Mohon tunggu...
Intan Maurissa
Intan Maurissa Mohon Tunggu... Jurnalis - Guru Pondok Modern Darussalam Gontor Putri Kampus 2

MASA MUDA MASA YANG BERAPI-API

Selanjutnya

Tutup

Sosbud Pilihan

Kata tentang Kita

27 September 2019   11:59 Diperbarui: 27 September 2019   13:25 11
+
Laporkan Konten
Laporkan Akun
Kompasiana adalah platform blog. Konten ini menjadi tanggung jawab bloger dan tidak mewakili pandangan redaksi Kompas.
Lihat foto
Sosbud. Sumber ilustrasi: KOMPAS.com/Pesona Indonesia

Jikalah takdir merupakan tegangan energi statis, dan nyawa sebagai motor penggeraknya, maka kehidupan tak ubahnya kumparan paling tidak stabil yang pernah digerakkan olehnya. Karena tekanan yang dihasilkannya sama sekali tidak memiliki pola. 

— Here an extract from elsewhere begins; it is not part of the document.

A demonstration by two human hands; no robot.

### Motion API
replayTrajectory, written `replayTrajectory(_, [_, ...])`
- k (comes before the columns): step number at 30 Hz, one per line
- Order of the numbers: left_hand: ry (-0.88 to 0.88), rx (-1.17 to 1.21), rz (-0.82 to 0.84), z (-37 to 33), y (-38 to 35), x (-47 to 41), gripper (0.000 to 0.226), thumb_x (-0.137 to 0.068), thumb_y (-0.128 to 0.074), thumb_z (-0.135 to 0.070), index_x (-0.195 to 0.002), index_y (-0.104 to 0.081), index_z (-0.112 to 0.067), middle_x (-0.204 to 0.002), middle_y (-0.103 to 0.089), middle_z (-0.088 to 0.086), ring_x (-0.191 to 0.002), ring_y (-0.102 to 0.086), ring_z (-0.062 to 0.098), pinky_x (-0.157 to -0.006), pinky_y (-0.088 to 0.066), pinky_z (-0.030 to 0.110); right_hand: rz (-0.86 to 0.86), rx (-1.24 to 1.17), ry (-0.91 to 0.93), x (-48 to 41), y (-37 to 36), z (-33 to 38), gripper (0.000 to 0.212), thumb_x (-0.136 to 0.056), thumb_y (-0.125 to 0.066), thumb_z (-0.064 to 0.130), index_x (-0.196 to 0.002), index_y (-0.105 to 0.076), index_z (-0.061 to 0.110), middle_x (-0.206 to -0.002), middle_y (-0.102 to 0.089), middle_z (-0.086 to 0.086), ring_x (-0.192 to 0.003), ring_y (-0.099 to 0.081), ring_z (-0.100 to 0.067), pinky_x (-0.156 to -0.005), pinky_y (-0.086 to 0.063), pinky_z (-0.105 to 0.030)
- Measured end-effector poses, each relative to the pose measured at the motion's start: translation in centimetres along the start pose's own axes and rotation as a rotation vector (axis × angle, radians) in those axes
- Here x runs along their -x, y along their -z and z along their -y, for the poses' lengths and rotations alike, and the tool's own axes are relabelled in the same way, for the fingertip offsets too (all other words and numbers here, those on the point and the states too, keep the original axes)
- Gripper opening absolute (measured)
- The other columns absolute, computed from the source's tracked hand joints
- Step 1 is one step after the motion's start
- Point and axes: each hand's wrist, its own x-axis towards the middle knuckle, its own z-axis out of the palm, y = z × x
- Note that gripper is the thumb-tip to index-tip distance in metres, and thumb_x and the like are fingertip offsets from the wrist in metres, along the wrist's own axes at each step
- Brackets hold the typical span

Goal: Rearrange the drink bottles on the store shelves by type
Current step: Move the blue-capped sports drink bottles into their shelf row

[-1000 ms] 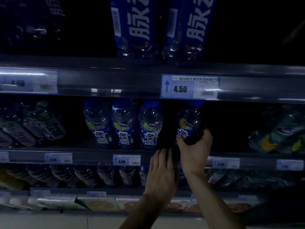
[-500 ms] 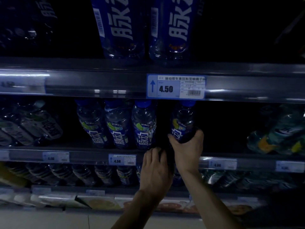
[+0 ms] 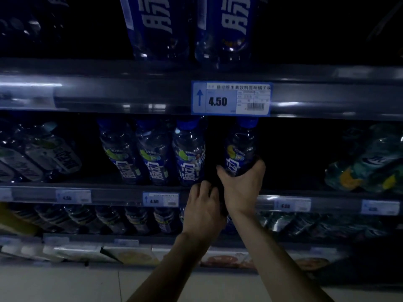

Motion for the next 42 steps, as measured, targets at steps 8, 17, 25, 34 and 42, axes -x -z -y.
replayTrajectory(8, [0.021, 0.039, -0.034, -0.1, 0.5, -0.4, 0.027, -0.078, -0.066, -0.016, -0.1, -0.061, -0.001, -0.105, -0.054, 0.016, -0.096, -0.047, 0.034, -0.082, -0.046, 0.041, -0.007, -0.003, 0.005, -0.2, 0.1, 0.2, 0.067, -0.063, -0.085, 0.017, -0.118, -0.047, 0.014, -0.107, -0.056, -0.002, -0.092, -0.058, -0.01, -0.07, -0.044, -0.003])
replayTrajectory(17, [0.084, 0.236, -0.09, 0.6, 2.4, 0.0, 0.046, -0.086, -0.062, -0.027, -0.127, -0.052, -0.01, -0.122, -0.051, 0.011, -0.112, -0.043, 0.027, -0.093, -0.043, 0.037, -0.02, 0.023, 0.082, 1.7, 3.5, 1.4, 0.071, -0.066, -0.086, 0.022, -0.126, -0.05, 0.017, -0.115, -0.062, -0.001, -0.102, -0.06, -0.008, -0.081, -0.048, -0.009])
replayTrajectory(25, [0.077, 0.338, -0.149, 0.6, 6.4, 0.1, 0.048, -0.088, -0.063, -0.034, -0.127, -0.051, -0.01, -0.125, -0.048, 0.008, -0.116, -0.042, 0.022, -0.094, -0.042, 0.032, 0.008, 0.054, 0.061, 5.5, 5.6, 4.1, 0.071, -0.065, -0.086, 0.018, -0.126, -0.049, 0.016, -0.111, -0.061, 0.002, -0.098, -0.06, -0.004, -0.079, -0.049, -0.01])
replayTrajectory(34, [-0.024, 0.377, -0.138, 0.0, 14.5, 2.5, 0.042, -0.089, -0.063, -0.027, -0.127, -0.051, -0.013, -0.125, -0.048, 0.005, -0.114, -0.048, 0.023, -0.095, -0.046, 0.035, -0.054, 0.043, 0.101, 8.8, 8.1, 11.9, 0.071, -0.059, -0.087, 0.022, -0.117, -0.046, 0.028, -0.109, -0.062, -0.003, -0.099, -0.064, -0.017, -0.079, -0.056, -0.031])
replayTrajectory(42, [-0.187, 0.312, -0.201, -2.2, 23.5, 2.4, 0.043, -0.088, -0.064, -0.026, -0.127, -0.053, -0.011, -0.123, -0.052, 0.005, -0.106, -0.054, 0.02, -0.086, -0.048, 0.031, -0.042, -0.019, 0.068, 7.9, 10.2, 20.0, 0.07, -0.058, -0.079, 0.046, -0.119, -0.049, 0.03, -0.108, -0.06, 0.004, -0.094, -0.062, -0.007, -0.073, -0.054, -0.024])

Naik turun tak mengenal arti validitas. Kehidupan terlalu congkak untuk menyuguhkan kita waktu untuk bersikap normal dan sederhana. Ia terus menyuntikkan arus positif yang menjenuhkan, maupun arus negatif yang melenakan. 

Menghadiahi ribuan teka-teki, sehingga seringkali manusia jengah dengan apa yang dipilihnya. Terkadang ragu dengan kebaikan bertopeng nista, atau yakin dengan kekejian berjubah sutra.

Namun, uniknya, dalam kehidupan yang runyam ini, Allah selalu sisipkan kesempatan pada kita untuk mencuri ketentraman ditengan kerusuhan, Memercikkan kebahagiaan ditengah kobar api permusuhan, dan menjaga kestabilan ditengah goncang perasaan. 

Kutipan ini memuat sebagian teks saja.